Live album by Snot
- Released: July 30, 2002
- Recorded: May 1998
- Venue: The Palace (Hollywood, California)
- Genre: Nu metal; funk metal; hardcore punk;
- Length: 46:18
- Label: Geffen; Hip-O;
- Producer: Mikey Doling; John Fahnestock (co.);

Snot chronology
| Strait Up (2000) | Alive! (2002) |  |

= Alive! (Snot album) =

Alive! is a live album by Snot.
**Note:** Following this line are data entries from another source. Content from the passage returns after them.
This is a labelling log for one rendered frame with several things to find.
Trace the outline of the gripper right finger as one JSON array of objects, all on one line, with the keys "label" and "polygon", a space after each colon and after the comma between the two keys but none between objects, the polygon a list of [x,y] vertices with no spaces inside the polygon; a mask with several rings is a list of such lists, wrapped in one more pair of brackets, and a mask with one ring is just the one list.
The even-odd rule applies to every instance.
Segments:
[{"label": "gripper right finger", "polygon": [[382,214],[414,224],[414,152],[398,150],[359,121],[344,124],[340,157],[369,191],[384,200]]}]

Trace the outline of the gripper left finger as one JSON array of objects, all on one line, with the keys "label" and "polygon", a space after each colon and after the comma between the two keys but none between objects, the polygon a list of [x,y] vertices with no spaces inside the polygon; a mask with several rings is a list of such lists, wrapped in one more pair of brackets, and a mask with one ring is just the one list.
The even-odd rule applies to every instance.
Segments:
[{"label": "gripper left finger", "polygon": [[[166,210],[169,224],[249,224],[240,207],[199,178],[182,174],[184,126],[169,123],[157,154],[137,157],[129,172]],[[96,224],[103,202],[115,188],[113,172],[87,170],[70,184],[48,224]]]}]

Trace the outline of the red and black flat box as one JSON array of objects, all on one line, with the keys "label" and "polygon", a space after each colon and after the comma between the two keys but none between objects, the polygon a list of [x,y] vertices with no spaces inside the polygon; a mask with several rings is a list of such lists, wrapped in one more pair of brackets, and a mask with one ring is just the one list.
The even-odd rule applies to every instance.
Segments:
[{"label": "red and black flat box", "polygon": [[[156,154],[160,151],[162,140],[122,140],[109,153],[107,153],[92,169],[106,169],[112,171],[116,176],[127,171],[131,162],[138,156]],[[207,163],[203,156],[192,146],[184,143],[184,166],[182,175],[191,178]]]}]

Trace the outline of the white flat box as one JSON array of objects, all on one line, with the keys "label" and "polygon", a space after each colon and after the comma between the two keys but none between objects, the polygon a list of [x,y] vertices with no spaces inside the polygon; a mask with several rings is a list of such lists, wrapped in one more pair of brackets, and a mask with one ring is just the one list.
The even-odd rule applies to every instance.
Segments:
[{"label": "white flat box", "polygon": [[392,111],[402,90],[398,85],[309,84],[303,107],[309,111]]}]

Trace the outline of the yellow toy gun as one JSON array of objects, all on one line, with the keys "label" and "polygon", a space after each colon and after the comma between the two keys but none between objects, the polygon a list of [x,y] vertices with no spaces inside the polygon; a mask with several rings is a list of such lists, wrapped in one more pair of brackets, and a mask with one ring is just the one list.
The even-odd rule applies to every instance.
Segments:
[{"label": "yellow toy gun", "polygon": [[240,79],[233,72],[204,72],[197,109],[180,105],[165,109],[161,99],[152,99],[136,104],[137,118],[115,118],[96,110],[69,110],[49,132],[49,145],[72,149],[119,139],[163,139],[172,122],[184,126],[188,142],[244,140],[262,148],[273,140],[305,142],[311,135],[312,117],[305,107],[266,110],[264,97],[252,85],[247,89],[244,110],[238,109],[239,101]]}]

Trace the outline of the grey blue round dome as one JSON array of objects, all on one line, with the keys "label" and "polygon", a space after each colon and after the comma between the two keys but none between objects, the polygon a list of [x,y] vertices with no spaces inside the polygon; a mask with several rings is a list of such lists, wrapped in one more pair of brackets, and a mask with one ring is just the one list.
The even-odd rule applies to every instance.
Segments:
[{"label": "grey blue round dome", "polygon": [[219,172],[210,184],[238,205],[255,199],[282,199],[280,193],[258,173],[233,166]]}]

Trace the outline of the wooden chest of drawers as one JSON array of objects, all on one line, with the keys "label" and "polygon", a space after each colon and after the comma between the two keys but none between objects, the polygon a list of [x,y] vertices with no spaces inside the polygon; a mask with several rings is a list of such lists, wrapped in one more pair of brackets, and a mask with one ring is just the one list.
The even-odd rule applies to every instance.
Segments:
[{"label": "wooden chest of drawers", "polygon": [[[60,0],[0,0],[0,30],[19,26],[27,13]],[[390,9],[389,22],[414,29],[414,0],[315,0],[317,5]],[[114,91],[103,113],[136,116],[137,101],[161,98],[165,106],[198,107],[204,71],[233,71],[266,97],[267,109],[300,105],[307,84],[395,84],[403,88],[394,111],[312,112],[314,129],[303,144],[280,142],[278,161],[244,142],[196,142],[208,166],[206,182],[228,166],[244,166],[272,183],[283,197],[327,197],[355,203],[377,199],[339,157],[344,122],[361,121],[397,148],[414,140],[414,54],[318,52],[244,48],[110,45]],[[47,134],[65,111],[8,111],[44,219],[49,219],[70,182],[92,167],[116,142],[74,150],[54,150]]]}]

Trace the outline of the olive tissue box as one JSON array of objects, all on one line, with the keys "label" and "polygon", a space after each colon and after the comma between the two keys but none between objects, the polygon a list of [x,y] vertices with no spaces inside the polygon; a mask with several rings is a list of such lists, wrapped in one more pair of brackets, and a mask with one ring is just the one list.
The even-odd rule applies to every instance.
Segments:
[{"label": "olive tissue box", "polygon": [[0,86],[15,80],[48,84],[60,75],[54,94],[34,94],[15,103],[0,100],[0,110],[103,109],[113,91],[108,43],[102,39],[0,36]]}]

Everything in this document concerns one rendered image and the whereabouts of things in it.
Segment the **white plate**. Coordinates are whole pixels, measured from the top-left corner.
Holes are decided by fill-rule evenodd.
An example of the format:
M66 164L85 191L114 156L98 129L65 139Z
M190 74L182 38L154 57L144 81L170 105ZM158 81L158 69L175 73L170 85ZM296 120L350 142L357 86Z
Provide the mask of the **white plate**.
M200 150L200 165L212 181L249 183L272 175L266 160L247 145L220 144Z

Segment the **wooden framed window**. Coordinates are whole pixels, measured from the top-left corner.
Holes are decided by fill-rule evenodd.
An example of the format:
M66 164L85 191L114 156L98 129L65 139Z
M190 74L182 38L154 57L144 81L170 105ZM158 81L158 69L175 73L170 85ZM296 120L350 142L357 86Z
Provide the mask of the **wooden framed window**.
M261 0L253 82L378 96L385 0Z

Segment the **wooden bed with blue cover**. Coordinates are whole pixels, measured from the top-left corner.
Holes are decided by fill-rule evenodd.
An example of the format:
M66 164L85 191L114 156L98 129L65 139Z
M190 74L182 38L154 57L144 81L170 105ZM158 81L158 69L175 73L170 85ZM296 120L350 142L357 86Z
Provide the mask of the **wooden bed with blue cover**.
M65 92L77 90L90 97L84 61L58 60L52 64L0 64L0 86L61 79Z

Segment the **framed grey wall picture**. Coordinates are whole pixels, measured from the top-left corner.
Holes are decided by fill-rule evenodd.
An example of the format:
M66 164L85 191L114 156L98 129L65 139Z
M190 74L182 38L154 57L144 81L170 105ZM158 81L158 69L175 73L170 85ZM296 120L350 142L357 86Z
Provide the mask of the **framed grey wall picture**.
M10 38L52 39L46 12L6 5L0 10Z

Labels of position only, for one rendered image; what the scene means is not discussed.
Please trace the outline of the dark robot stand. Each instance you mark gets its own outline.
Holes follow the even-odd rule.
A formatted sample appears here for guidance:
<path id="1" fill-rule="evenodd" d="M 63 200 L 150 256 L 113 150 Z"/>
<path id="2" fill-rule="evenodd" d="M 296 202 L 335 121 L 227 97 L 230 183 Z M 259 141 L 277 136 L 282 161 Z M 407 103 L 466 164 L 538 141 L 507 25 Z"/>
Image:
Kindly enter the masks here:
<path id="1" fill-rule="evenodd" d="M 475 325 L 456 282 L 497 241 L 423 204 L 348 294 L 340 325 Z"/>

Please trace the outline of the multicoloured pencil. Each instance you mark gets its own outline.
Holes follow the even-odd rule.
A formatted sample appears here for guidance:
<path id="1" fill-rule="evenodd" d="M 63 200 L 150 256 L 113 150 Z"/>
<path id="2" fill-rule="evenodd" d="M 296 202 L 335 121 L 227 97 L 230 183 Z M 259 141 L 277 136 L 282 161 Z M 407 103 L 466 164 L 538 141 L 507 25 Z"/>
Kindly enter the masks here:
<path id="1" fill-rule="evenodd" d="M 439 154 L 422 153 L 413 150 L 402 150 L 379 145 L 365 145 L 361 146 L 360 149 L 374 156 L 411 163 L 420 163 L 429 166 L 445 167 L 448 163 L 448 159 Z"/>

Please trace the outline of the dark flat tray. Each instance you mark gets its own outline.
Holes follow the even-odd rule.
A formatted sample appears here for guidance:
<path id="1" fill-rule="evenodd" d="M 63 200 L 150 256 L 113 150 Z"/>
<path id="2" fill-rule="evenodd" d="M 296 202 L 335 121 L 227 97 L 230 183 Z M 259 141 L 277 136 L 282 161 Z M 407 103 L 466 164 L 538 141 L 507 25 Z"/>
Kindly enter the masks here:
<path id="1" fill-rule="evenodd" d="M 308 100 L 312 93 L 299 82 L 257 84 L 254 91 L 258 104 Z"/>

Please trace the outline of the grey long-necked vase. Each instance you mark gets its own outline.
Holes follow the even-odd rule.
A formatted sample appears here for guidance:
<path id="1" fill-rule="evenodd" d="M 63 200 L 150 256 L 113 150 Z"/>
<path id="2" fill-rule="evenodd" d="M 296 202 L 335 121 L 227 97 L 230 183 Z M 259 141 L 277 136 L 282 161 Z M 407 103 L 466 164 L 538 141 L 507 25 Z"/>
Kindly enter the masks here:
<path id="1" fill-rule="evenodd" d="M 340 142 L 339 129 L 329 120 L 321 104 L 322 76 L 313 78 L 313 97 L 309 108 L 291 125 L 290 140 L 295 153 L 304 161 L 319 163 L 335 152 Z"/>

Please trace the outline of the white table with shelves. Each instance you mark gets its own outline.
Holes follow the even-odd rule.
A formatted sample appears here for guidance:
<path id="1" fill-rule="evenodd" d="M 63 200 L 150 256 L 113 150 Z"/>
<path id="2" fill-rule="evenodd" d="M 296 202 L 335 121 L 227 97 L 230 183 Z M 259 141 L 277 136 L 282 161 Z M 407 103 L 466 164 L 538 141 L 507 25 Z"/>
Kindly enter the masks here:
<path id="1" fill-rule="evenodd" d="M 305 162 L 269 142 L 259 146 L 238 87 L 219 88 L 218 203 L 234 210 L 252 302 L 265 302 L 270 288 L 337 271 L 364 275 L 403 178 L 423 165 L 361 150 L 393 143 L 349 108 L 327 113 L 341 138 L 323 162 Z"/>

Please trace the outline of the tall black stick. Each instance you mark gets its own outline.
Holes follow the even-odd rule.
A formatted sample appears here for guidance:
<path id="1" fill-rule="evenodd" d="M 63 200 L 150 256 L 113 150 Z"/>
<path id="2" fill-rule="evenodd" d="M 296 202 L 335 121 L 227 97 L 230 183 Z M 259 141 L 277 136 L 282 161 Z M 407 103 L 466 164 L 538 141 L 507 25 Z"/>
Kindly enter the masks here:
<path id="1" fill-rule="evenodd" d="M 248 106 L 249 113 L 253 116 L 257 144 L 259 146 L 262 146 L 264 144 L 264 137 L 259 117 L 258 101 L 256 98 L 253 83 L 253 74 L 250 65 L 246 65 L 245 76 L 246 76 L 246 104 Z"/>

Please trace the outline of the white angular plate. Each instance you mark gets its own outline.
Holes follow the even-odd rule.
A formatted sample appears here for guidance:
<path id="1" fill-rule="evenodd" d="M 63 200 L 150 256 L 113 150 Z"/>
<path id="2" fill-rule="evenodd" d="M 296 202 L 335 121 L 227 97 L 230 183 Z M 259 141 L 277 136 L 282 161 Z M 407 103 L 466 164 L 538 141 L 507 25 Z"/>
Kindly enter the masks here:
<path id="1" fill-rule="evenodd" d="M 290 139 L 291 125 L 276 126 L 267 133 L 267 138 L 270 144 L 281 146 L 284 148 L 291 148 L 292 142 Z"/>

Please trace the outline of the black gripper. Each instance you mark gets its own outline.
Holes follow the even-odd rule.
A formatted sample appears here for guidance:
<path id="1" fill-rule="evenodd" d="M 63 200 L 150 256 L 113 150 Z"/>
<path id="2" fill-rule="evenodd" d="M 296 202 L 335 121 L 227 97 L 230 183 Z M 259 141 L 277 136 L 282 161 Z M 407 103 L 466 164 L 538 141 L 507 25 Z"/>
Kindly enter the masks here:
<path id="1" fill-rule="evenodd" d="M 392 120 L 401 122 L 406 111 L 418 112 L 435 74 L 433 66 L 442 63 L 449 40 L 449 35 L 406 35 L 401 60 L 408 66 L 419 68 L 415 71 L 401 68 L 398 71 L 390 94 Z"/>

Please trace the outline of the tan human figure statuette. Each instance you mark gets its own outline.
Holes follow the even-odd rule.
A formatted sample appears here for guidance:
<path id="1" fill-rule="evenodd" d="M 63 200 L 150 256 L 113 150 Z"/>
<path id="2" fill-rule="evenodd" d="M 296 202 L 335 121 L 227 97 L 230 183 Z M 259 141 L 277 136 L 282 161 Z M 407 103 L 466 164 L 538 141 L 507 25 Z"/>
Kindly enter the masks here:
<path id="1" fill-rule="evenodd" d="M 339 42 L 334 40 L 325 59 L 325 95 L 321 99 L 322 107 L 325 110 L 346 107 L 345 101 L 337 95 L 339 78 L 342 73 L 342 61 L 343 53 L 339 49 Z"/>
The songs were all performed and recorded at The Palace in Hollywood, California in May 1998. Released on July 30, 2002, it peaked at #12 on the Billboard Heatseekers chart.

In his review of the album, Allmusic's Bradley Torreano wrote, "Those who wonder what the big deal about this band is should start here, as this offers an optimum performance from a band that was only starting to develop when their career was sadly cut short."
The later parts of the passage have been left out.